[Exercise data]:
########
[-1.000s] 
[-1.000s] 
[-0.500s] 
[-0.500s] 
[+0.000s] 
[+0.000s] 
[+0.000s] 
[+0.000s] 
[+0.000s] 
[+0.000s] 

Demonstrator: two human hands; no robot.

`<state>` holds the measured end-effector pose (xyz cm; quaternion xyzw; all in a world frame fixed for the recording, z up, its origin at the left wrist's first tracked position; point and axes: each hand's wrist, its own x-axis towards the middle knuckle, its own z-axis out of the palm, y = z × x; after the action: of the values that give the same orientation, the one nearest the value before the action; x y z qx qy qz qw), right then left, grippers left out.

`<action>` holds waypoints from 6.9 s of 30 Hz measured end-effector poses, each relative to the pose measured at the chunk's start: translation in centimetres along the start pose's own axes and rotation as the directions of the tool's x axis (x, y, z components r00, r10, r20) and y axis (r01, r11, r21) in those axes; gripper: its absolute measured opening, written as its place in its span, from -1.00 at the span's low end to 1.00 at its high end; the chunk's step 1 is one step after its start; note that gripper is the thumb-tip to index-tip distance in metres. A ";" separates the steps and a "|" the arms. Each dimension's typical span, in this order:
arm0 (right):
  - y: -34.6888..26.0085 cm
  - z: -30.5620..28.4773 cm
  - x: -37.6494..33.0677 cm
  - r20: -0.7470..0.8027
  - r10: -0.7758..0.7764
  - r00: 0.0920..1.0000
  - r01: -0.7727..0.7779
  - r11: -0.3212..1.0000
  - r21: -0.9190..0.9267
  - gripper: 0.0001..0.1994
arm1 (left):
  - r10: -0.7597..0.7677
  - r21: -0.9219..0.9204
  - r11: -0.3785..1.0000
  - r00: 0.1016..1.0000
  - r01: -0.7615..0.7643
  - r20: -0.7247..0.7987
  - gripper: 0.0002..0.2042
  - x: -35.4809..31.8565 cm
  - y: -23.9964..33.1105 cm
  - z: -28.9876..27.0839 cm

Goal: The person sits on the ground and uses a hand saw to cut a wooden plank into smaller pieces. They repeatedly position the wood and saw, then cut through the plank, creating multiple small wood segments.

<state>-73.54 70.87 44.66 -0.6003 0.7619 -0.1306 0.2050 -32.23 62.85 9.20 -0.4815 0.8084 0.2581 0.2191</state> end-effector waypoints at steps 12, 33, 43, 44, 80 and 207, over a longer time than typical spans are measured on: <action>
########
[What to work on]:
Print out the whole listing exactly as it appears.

[Solved problem]:
[-1.000s] 
[-1.000s] 
[-0.500s] 
[-0.500s] 
[+0.000s] 
[+0.000s] 
[+0.000s] 
[+0.000s] 
[+0.000s] 
[+0.000s] 

Demonstrator: two human hands; no robot.

`<state>` holds the measured end-effector pose (xyz cm; quaternion xyzw; all in a world frame fixed for the recording, z up, its origin at the left wrist's first tracked position; point and axes: each hand's wrist, its own x-axis towards the middle knuckle, its own z-axis out of the palm, y = z × x; after the action: of the values that give the same orientation, the one nearest the value before the action; x y z qx qy qz qw), right then left, grippers left out.

`<action>` holds waypoints from 6.9 s of 30 Hz measured end-effector poses, each relative to the pose measured at the chunk's start: translation in centimetres along the start pose's own axes and rotation as the directions of the tool's x axis (x, y, z components r00, r10, r20) and y axis (r01, r11, r21) in those axes; gripper: its absolute measured opening, written as its place in its span, from -1.00 at the span's low end to 1.00 at its high end; the chunk's step 1 is one step after its start; note that gripper is the thumb-tip to index-tip distance in metres. A ";" separates the steps and a "|" the arms. Each dimension's typical span, in this order:
arm0 (right):
  - y: -34.6888..26.0085 cm
  - z: -30.5620..28.4773 cm
  - x: -37.6494..33.0677 cm
  - r20: -0.7470..0.8027
  - r10: -0.7758..0.7764
  - r00: 0.0920..1.0000
  - r01: -0.7727..0.7779
  - r11: -0.3212..1.0000
  - r21: -0.9190..0.9267
  - gripper: 0.0001..0.1994
arm1 (left):
  - r10: -0.7597..0.7677
  - r21: -0.9219..0.9204
  - r11: -0.3785..1.0000
  - r00: 0.1016..1.0000
  - r01: -0.7615..0.7643
  - r20: -0.7247..0.7987
  - gripper: 0.0002..0.2042
  - x: -35.4809..31.8565 cm
  - y: -23.9964..33.1105 cm
  - z: -28.9876..27.0839 cm

Goal: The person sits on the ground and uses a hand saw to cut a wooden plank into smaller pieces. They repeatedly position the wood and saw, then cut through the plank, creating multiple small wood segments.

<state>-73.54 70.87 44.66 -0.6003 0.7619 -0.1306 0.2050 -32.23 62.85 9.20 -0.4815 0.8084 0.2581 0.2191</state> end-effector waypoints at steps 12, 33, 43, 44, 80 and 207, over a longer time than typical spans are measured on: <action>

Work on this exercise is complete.